Throughout our semester, I'll move away from using my traditional PowerPoint format for presenting writing craft lessons and instead create interactive videos for each concept with the idea that students can move through lessons at their own pace while taking notes on the concepts and work through practice activities. Because students can rewatch the videos as many times as they want and can learn at their own pace, I should have more time IN class to practice writing.  I can use class time to draft, conference, and revise with students.  Writing then becomes a community activity, something we all do together in the classroom. I am building a community of writers.  And it all started on day one by having them write.

How do you build your community of writers?  What activities and ideas do you have that help your emerging writers see themselves as part of a writing community?  

Photo credit: picture by mrsdkrebs

Wednesday, July 24, 2013

Share Alike

With two young boys, it is the word that I find myself repeating (sometimes shouting) more times than I can count each day - share!  It is one of the most important lessons that as parents we hope that our children learn early and practice often throughout their lives. It is also the lesson that as teachers, whether you work with kindergarteners or university students, you hope your students have retained.  Share your thinking. Share your reflections. Share your mistakes. Share your resources. Share. So as I have been putting together my lesson plans for my PA Writing and Literature Project course next week on Writing with 2.0 Technologies, I have been thinking about the best ways not only to share the my resources, but also how to engage other teachers in thinking about how we share resources and information with our students.

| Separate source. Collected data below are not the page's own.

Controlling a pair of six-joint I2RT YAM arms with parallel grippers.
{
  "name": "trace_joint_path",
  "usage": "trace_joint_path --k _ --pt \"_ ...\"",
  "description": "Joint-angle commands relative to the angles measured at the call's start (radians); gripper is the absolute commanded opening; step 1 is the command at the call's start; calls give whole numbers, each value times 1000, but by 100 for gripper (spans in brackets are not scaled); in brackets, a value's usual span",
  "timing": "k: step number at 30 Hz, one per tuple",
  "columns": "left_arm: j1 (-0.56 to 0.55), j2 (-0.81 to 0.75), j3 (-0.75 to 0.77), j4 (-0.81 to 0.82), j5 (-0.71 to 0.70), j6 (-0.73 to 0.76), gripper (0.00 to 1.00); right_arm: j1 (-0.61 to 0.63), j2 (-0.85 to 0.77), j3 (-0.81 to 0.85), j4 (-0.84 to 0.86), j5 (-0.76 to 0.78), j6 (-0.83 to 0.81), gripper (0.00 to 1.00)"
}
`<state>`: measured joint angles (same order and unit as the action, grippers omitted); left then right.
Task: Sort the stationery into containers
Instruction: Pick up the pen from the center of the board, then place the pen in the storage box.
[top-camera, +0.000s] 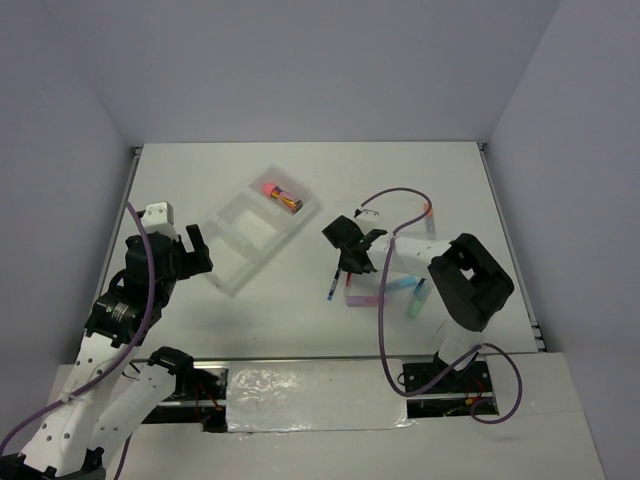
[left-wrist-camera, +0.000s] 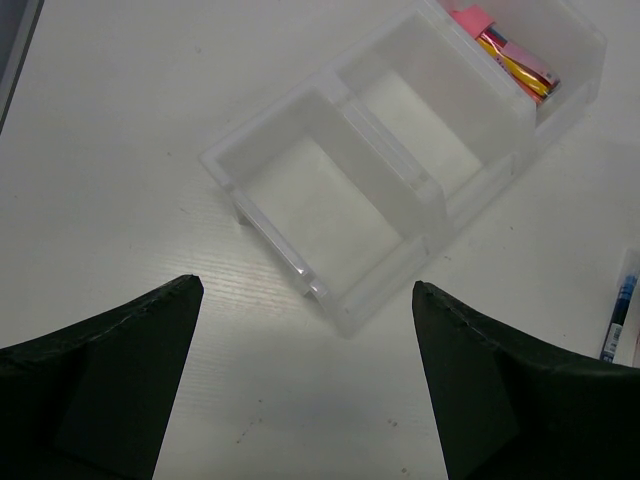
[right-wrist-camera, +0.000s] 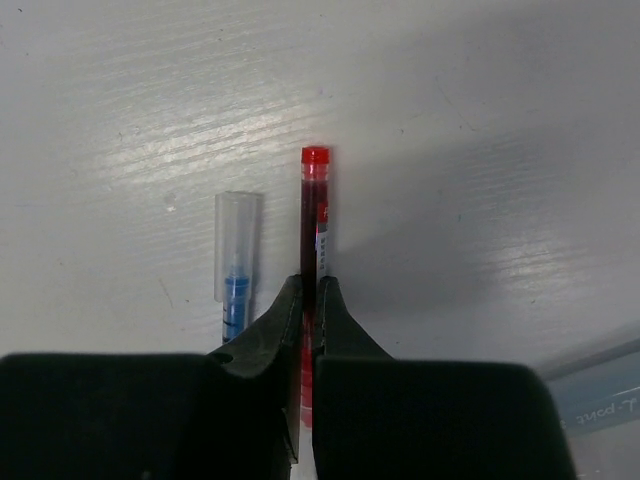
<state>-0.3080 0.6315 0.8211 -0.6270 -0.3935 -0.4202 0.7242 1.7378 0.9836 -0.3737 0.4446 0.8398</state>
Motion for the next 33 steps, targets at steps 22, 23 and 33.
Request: trace_joint_path --k 22,23,33 --pt "6 20 18 18 -48 0 99 208 512 1179 -34 -106 -893 1" --pt "6 23 18 19 -45 3 99 204 532 1226 -34 -95 -897 3" --pt "6 11 15 23 -45 3 99 169 565 1159 105 -127 -779 16"
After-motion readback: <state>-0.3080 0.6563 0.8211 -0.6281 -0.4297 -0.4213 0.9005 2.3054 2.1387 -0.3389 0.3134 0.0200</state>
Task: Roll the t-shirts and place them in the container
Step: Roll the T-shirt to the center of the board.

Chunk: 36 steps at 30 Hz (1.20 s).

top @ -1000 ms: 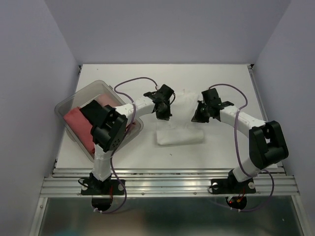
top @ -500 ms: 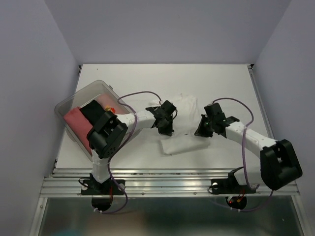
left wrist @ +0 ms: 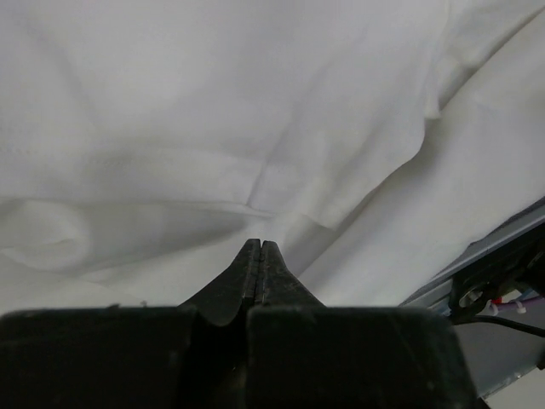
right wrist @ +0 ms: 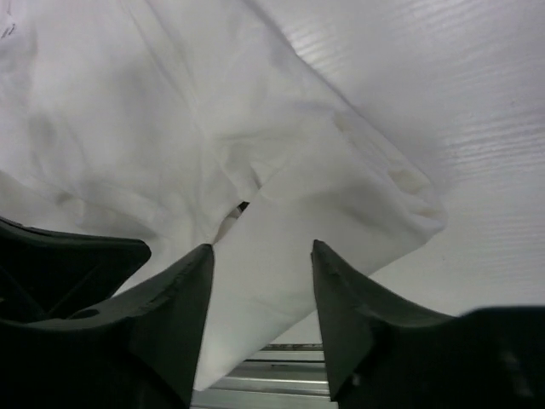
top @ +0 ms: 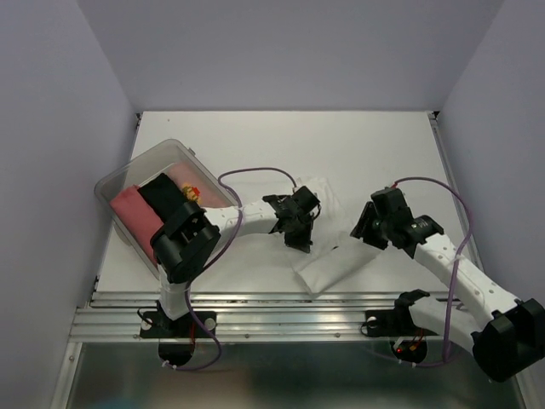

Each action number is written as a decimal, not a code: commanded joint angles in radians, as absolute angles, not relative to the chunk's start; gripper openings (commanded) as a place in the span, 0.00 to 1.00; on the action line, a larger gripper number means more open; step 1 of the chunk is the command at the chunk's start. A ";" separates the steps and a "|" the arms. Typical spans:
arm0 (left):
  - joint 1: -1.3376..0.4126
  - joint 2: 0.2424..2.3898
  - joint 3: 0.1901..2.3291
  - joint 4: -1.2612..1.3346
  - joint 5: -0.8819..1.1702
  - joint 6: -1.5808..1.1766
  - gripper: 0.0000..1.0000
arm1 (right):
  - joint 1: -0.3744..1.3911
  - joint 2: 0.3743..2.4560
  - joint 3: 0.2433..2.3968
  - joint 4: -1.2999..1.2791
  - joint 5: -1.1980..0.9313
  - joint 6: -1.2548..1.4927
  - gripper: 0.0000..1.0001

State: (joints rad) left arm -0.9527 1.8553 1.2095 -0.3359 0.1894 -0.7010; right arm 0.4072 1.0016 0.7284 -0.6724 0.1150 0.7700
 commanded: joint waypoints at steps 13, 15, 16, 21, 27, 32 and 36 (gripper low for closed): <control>-0.799 1.891 1.269 -0.327 0.106 -0.653 0.00 | 0.413 0.908 0.578 -0.689 0.089 0.937 0.57; -0.785 1.930 1.270 -0.318 0.109 -0.647 0.00 | 0.413 0.940 0.557 -0.675 0.106 0.942 0.52; -0.773 1.943 1.278 -0.318 0.112 -0.640 0.00 | 0.413 0.954 0.545 -0.672 0.132 0.943 0.51; -0.752 2.013 1.296 -0.316 0.115 -0.624 0.00 | 0.413 0.993 0.545 -0.713 0.193 0.988 0.40; -0.729 2.034 1.312 -0.311 0.130 -0.618 0.00 | 0.413 0.925 0.652 -0.690 0.109 0.905 0.62; -0.713 2.043 1.330 -0.310 0.149 -0.618 0.00 | 0.431 0.951 0.709 -0.638 -0.030 0.876 0.56; -0.710 2.043 1.335 -0.305 0.150 -0.615 0.00 | 0.469 1.000 0.703 -0.572 -0.089 0.864 0.42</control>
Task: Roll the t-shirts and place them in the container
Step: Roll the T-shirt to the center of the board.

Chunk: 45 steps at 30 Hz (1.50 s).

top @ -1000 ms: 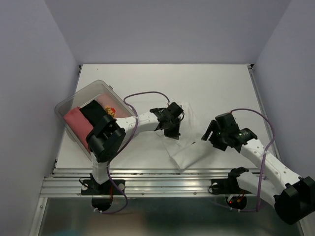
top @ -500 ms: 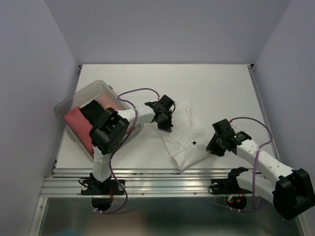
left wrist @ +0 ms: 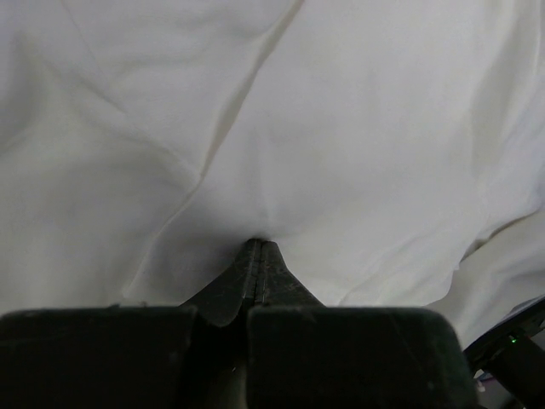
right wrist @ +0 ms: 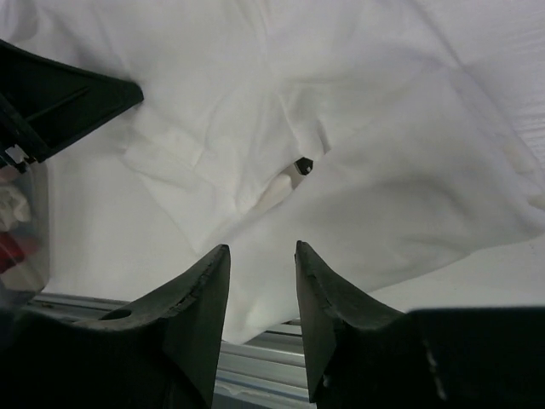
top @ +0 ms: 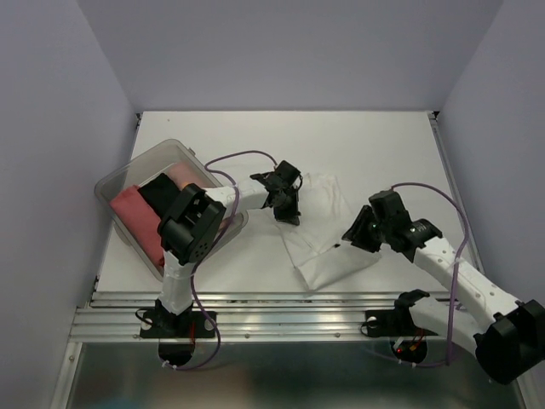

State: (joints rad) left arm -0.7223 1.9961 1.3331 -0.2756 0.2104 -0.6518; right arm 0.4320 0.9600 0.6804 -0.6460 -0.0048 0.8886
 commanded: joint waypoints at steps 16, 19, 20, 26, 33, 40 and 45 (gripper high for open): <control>-0.664 2.111 1.364 -0.305 0.164 -0.591 0.00 | 0.511 1.202 0.518 -0.466 0.167 0.953 0.42; -0.649 2.123 1.391 -0.305 0.176 -0.586 0.00 | 0.511 1.247 0.551 -0.460 0.245 0.921 0.43; -0.643 2.128 1.402 -0.305 0.178 -0.584 0.00 | 0.511 1.285 0.563 -0.451 0.267 0.913 0.44; -0.618 2.112 1.523 -0.373 0.146 -0.528 0.00 | 0.502 1.397 0.710 -0.448 0.374 0.801 0.44; -0.644 1.938 1.652 -0.486 -0.086 -0.428 0.06 | 0.502 1.257 0.836 -0.448 0.287 0.750 0.55; -0.809 1.842 1.732 -0.586 -0.385 -0.405 0.28 | 0.205 1.092 0.779 -0.453 0.244 0.684 0.77; -0.958 1.902 1.793 -0.664 -0.488 -0.382 0.29 | -0.088 1.121 0.781 -0.500 0.033 0.641 0.85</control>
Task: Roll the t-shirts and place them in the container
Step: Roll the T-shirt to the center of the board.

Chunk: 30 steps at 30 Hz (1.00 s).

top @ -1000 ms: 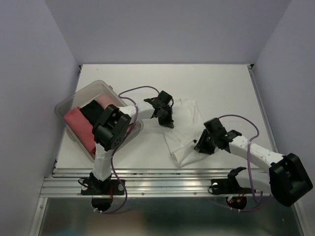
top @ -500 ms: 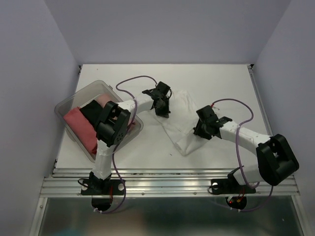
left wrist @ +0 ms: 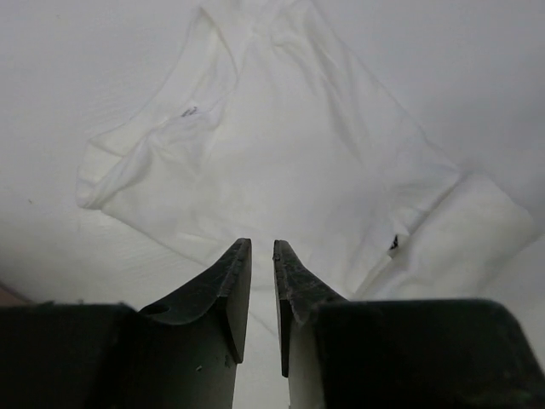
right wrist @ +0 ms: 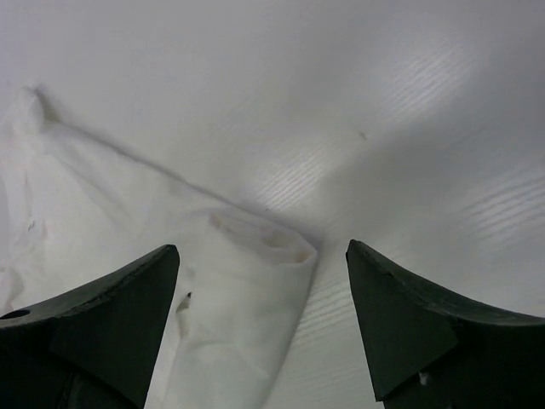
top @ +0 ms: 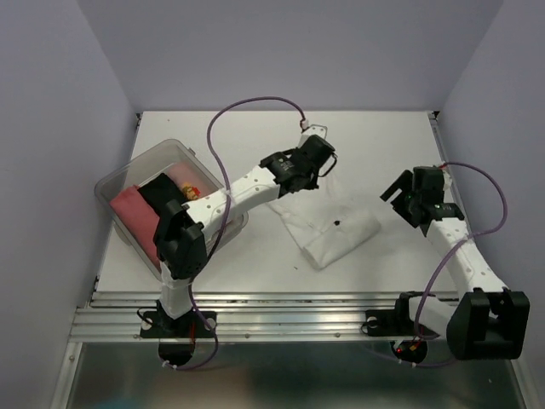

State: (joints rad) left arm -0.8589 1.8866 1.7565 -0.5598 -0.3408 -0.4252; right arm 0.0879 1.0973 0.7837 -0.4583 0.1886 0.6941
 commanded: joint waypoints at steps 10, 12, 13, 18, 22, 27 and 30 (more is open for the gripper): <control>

Below you will find a LiveBinder of resources that I put together to help introduce teachers not simply to online bookmarking, but to how sites like LiveBinders, Evernote, and others can be used to collaborate with students. Online bookmarking sites are fantastic tools for curating information with students, not simply for them.  

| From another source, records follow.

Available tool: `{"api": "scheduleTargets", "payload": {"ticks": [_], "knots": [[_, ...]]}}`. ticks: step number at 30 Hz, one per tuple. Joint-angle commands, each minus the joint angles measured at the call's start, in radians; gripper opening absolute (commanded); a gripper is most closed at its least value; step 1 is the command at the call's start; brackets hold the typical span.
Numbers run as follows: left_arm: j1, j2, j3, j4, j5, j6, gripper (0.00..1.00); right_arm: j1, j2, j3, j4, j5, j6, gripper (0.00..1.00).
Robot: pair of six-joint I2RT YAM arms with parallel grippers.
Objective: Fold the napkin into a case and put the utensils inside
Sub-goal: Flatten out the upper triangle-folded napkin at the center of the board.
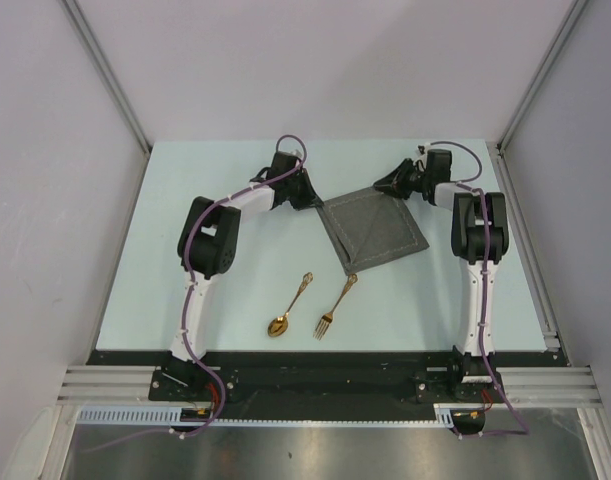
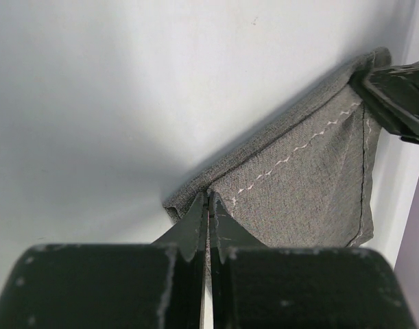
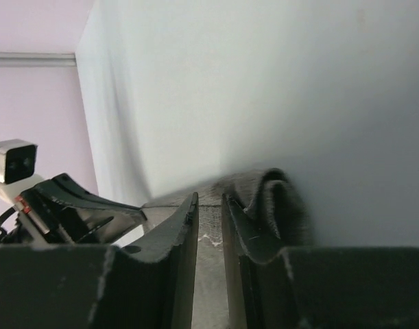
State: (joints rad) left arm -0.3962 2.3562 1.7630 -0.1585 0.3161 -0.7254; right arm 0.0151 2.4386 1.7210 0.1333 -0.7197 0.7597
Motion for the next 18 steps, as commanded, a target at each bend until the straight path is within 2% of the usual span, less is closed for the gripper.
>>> {"api": "scheduleTargets", "payload": {"ticks": [1,7,9,13,18], "knots": [[0.011,-0.029,0.009,0.019,-0.017,0.0,0.0,-0.009,0.037,0.075,0.011,-0.014,0.003,0.24],[0.016,-0.041,-0.002,0.02,-0.023,0.004,0.0,0.008,-0.041,0.146,-0.168,-0.003,-0.088,0.27],[0.017,-0.044,-0.008,0.022,-0.023,0.003,0.0,0.009,-0.133,0.103,-0.185,0.012,-0.1,0.29],[0.019,-0.046,-0.017,0.028,-0.023,0.001,0.0,0.02,-0.266,0.028,-0.262,0.066,-0.193,0.4],[0.019,-0.051,-0.033,0.036,-0.026,-0.006,0.0,0.037,-0.369,-0.159,-0.226,0.026,-0.2,0.41]]}}
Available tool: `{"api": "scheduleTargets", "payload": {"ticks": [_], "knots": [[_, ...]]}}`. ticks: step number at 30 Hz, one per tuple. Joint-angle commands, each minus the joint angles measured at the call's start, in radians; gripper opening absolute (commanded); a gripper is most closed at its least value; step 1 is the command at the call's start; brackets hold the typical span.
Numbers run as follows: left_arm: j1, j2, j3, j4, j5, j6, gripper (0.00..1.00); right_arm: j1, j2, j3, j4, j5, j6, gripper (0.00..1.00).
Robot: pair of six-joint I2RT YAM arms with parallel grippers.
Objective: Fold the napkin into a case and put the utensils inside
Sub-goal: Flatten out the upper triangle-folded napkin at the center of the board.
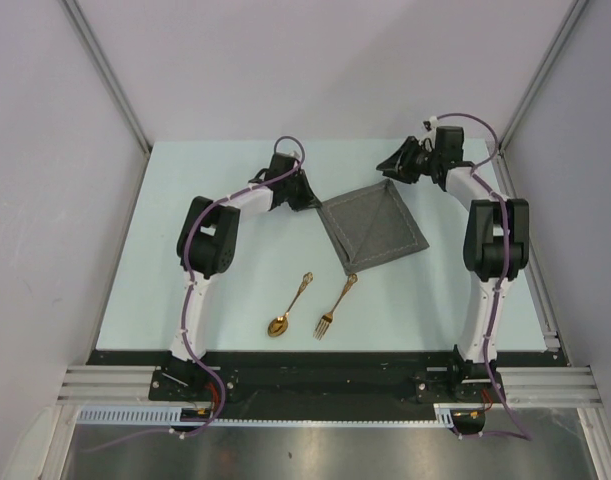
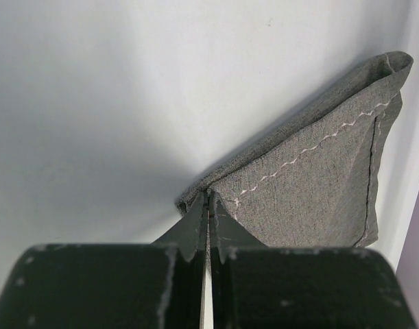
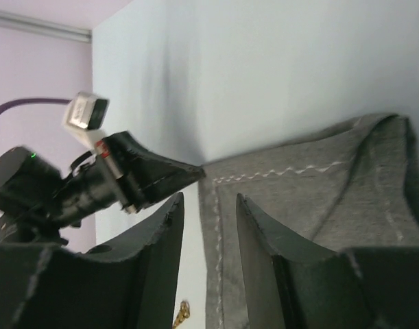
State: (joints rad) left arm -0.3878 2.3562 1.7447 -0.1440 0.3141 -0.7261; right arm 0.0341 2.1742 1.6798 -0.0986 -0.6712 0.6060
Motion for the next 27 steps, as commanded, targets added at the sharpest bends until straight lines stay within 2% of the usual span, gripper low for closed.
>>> {"api": "scheduleTargets", "payload": {"ticks": [1,10,14,22,27], "knots": [[0.01,-0.049,-0.016,0.023,-0.023,-0.007,0.0,0.036,-0.114,-0.147,0.026,-0.034,-0.029,0.41],[0.01,-0.044,-0.011,0.024,-0.015,-0.01,0.0,0.22,-0.159,-0.406,0.19,-0.162,0.015,0.36],[0.01,-0.043,-0.01,0.02,-0.021,-0.012,0.0,0.247,-0.203,-0.534,0.33,-0.159,0.054,0.32],[0.015,-0.037,-0.004,0.027,-0.02,-0.021,0.0,0.25,-0.257,-0.629,0.324,-0.185,0.021,0.33],[0.015,-0.023,0.012,0.024,-0.018,-0.029,0.0,0.273,-0.231,-0.696,0.462,-0.222,0.098,0.32]]}}
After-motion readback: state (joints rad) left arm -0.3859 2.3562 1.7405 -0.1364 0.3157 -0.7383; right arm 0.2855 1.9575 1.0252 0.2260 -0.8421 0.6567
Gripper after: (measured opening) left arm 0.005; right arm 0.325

Take a peek!  I would love your feedback.

Photo by Carlos Maya

Saturday, July 13, 2013

I'm Flipping

I'm so excited about taking some of my more traditional lessons and flipping them to interactive online assignments for students. Having just read Jonathan Bergmann and Aaron Sams' book Flip Your Classroom, I've spent the last few days reflecting on where I can move some of my more didactic lessons on writing over to the web in order to open up time in my classroom to write with my students. Last semester I did a bit of this with students and saw improvement over years past. I created online videos to introduce writing assignments, walking students through the grading rubrics and particulars of an assignment through online videos posted to my class website. But I wouldn't say that the improvement came because of the videos. Instead, I attribute some of it to the fact that the students and I were working on the drafting and revising together in class. And writing teachers have know this for years. Writing gurus like Penny Kittle and Kelly Gallagher have been writing about writing with our students for years. And writing with my students last semester helped students not only because I could act as a coach, answering questions in the moment and giving suggestions, but also because students could see how their peers tackled writing assignments.

So right now I'm taking all my grammar mini-lessons out of workbook format, creating interactive videos for each concept with the idea that students can move through lessons at their own pace while taking notes on the concepts and work through practice activities. Once the students finish a section, I've linked online quizzes for them to take at the end of each section. This will give me time in class to actually work with improving their grammar IN THEIR WRITING, which is the point! They will be able to retake quizzes as many times as they want, and they will need to take a online grammar final test to demonstrate their learning. Whoo hooo! Flipping and mastery learning all in one.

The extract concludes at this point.